Your goal →
Go through the listing below and return each line that includes "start".

Supplied information →
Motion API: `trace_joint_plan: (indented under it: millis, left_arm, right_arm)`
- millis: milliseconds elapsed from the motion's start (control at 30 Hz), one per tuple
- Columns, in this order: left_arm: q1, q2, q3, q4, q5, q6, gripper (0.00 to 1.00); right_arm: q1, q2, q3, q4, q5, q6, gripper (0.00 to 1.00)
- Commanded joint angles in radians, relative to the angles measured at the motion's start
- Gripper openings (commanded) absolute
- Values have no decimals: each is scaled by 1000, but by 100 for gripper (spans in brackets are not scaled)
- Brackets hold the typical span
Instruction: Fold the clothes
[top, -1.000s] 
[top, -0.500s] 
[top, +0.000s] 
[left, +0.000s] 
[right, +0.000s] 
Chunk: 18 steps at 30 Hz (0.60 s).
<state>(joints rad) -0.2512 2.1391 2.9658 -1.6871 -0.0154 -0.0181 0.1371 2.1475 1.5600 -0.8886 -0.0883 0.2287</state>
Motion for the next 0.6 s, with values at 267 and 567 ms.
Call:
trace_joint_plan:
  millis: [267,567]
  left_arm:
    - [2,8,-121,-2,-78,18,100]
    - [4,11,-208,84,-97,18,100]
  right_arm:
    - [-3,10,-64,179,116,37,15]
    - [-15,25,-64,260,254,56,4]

Output of the exercise →
- millis: milliseconds elapsed from the motion's start (control at 30 Hz), one per tuple
- Commanded joint angles in radians, relative to the angles measured at the motion's start

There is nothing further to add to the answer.